Broad sweeping changes to the nation's healthcare system could just be on the horizon. This time it's a little different though, than back in the '90s when the Clinton Administration first tried to implement change to the structure.
During a special conference call with journalists sponsored by BMO Capital Markets (New York) Karen Ignagni, president/CEO of America's Health Insurance Plans (AHIP; Washington), pointed out some key differences between health reform of the '90s, and President Obama's new plan.
One of those key issues is the level of involvement that industry leaders and insurance companies have had during the great healthcare reform debate.
"Our board, our leaders, believed very strongly that we needed to enter this debate with tangible proposals to [healthcare reform]."
To date, Medical Device Daily has reported in depth on proposals from the Insurance industry. Most recently AHIP and Blue Cross Blue Shield Association (Chicago) offered a proposal from commercial insurers that would lower the higher premiums that sick customers have to pay (Medical Device Daily, March 26, 2009).
The plan also would call for insurers to provide discounted rates for those who engage in healthier behaviors. But insurers still would be able to change rates based on age, family size and geography.
Ignagni did not discuss this proposal during the call, but she did say that she was very encouraged by the response.
"Whenever you have industry leaders who take the responsibility to offer solutions I think it's normally greeted very positively by members of Congress on both sides of the aisle," she said.
She said that another key driving factor that separated this attempt at reform from the Clinton Adminstration's was that there was more of a strong economic factor.
"The focus was primarily on what are the social policy reasons for pushing for healthcare reform [during the Clinton Administration]," she said "But also this time there is an economic rationale that's being pro-offered and I think quite rightly and sensibly that the most expensive option is to do nothing at all."
Chronic illnesses suffered by those with no health insurance, which rely on care from hospitals, has put a tremendous strain on the system, she said. That strain has translated into a sur tax that insurance providers, employers and employees have had to pay.
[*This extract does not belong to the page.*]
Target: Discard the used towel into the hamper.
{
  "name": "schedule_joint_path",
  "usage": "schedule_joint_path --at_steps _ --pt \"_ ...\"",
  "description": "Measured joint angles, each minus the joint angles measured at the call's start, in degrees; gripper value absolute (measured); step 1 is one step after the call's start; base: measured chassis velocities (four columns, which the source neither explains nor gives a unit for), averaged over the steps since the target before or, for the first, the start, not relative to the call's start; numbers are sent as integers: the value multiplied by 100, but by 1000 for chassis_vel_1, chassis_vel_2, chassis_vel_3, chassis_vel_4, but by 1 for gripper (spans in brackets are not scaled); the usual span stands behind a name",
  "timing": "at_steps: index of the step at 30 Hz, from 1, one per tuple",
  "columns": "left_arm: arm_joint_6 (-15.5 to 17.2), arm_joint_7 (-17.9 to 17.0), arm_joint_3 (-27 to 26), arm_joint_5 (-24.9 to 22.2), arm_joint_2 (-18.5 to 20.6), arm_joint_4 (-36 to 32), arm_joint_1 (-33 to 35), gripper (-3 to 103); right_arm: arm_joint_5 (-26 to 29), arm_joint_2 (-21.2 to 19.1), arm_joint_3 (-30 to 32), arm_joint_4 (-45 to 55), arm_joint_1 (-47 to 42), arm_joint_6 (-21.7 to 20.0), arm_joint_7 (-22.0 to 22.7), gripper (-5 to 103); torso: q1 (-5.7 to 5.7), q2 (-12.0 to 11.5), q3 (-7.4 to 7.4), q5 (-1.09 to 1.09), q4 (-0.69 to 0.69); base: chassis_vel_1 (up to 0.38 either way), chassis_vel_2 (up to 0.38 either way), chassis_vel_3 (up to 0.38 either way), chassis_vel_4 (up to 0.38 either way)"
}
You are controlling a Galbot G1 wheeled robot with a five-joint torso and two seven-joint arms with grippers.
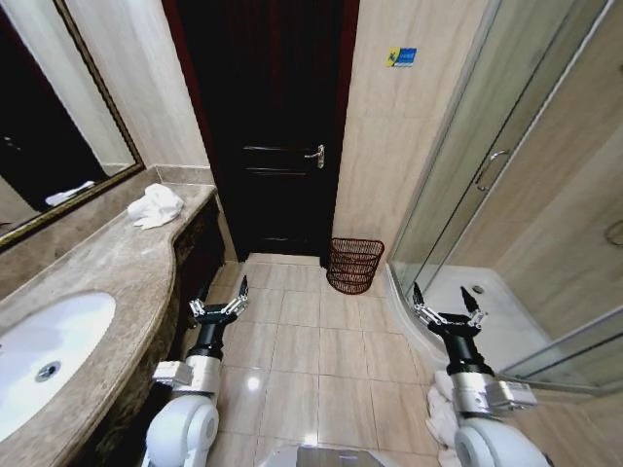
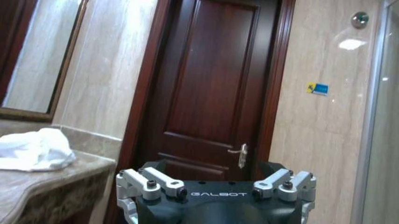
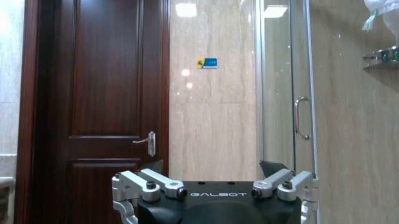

Since 1994, the U.S. has seen nearly 9 million more people become uninsured, according to the Robert Wood Johnson Foundation's (New Brunswick, New Jersey) latest study. The foundation also said that nearly one in five working Americans are uninsured. There has been shown to be a direct correlation between chronic illness and the lack of healthcare.
A study titled "Chronically Ill and Uninsured: A National Study of Disease Prevalence and Access to Care in U.S. Adults," published in the Aug. 5 edition of Annals of Internal Medicine, reported that more than 11 million Americans with chronic physical illnesses aren't getting the medical care they need because of a lack of health insurance (MDD, Aug. 8, 2008).
Dave Shove, a managed care analyst for BMO and also moderator of the event asked if AHIP's suggestions were being taken into account by legislators.
"Is your voice, I know it's being heard, but is it – is it being listened too," Shove asked.
"In terms of our voices being listened to we have had very positive conversations with leaders from both sides of the aisle," Ignagni said.
The debate over healthcare might be in its beginning stages but legislators all remain poised for changed.
Just a few scant days ago, Reuters reported that President Obama and Democratic lawmakers said they aim to push healthcare reform legislation through the House of Representatives by the end of July.
Over all the House and Senate said they hope to pass their respective bills before Congress' August recess. If this were to occur, Obama could be signing a healthcare reform bill by the end of this year.